-- How to complete this task --
The result should be all the records, exact and complete, without a single picture.

[Start of section]

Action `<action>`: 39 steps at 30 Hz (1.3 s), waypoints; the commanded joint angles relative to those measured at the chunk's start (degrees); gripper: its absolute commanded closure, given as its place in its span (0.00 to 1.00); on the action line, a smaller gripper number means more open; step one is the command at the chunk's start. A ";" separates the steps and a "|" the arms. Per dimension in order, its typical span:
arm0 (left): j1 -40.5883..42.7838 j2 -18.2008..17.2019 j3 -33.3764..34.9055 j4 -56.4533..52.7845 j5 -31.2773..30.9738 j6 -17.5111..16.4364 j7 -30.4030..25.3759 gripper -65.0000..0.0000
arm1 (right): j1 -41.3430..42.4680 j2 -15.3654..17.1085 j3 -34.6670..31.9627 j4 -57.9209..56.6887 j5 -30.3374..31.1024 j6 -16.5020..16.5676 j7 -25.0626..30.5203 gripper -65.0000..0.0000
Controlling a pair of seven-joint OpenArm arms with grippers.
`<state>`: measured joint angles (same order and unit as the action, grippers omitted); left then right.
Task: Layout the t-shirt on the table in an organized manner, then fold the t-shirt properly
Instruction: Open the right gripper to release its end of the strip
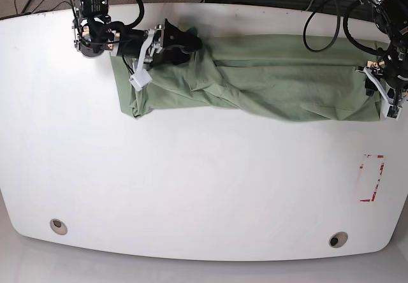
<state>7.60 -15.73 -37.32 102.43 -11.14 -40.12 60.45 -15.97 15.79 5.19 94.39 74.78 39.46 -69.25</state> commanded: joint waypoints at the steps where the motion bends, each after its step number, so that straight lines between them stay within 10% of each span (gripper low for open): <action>1: -0.61 -1.02 -0.26 0.82 -0.34 0.12 -0.97 0.52 | -0.69 1.22 1.89 1.04 1.30 0.54 0.81 0.21; 19: -0.69 -0.93 -0.79 0.82 -0.60 0.12 -0.97 0.52 | 2.03 1.83 6.98 0.78 0.78 0.54 1.25 0.25; 39: -0.52 -0.85 -2.11 0.82 -0.78 0.12 -0.97 0.52 | 6.96 -3.35 11.29 0.16 -24.28 0.54 2.22 0.44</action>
<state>7.51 -15.55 -38.15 102.43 -11.64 -40.14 60.45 -9.76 12.34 16.36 93.69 50.89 39.48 -68.69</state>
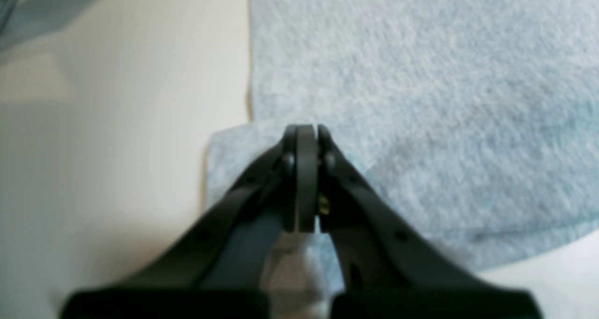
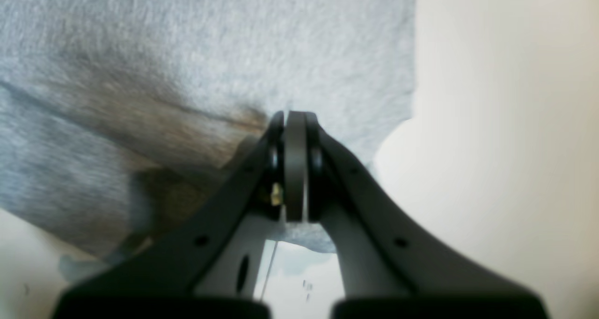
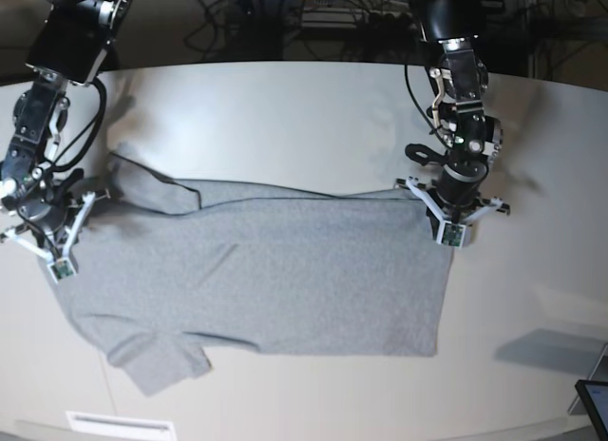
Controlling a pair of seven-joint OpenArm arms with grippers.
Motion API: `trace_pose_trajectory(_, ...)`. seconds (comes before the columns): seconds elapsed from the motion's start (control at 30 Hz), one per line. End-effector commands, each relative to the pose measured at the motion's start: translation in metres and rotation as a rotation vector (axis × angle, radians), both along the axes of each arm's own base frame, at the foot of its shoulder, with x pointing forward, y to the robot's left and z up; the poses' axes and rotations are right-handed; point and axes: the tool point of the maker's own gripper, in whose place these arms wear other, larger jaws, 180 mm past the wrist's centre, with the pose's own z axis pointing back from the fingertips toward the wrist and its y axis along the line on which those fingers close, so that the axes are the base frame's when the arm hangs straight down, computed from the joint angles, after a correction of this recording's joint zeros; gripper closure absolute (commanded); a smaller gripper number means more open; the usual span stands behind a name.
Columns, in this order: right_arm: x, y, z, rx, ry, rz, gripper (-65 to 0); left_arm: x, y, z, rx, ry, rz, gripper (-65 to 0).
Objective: Fold the T-shirt properly
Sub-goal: 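Drag the collar-side edge toward the robot with both grippers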
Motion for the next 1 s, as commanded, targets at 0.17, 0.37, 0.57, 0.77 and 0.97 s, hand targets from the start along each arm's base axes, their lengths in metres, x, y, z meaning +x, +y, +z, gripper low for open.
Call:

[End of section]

-- Task solution --
Action `<action>`: 39 steps at 30 Hz (1.3 s), waypoints; the commanded joint angles relative to those measured at the chunk's start (degrees); gripper: its absolute commanded closure, given as its place in its span (0.00 to 1.00); on the action line, a smaller gripper number means more open; step one is the command at the chunk's start. A ";" separates the steps and a "|" the arms. Per dimension in order, its typical span:
arm0 (left): j1 -40.5883..42.7838 j2 -18.2008..17.2019 j3 -33.3764..34.9055 j4 -56.4533..52.7845 j5 -31.2773..30.9738 j6 -17.5111..16.4364 j7 -30.4030..25.3759 gripper -65.0000..0.0000
arm1 (right): j1 -41.3430..42.4680 j2 -15.3654..17.1085 j3 -34.6670..31.9627 j4 -57.9209..56.6887 j5 -30.3374..31.1024 j6 -16.5020..16.5676 j7 -25.0626..30.5203 gripper -65.0000..0.0000
Controlling a pair of seven-joint OpenArm arms with grippers.
`<state>`: measured joint angles (same order and unit as the action, grippers omitted); left then right.
Task: Layout the t-shirt on the table in an organized manner, then fold the t-shirt properly
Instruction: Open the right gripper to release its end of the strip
<state>7.60 -15.73 -37.32 102.43 -11.14 -40.12 60.45 -15.97 15.79 5.19 94.39 74.78 39.46 -69.25</state> commanded: joint waypoints at the steps where the motion bends, each after its step number, so that straight lines between them stay within 10% of each span (gripper low for open): <action>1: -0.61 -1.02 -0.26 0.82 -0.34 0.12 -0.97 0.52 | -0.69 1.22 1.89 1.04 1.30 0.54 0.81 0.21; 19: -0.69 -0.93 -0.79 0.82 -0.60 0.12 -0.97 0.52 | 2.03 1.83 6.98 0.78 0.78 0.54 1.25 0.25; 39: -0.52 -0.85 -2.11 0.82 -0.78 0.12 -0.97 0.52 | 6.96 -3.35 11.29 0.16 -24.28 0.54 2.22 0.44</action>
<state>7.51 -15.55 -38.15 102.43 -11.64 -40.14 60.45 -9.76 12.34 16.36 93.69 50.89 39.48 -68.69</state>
Controlling a pair of seven-joint OpenArm arms with grippers.
Motion API: `trace_pose_trajectory(_, ...)`. seconds (comes before the columns): seconds elapsed from the motion's start (control at 30 Hz), one per line. End-effector commands, each relative to the pose measured at the motion's start: translation in metres and rotation as a rotation vector (axis × angle, radians), both along the axes of each arm's own base frame, at the foot of its shoulder, with x pointing forward, y to the robot's left and z up; the poses' axes and rotations are right-handed; point and axes: the tool point of the maker's own gripper, in whose place these arms wear other, larger jaws, 180 mm past the wrist's centre, with the pose's own z axis pointing back from the fingertips toward the wrist and its y axis along the line on which those fingers close, so that the axes are the base frame's when the arm hangs straight down, computed from the joint angles, after a correction of this recording's joint zeros; gripper closure absolute (commanded); a smaller gripper number means more open; the usual span stands behind a name.
Columns, in this order: right_arm: x, y, z, rx, ry, rz, gripper (-65 to 0); left_arm: x, y, z, rx, ry, rz, gripper (-65 to 0).
Objective: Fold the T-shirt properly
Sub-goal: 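Drag the collar-side edge toward the robot with both grippers
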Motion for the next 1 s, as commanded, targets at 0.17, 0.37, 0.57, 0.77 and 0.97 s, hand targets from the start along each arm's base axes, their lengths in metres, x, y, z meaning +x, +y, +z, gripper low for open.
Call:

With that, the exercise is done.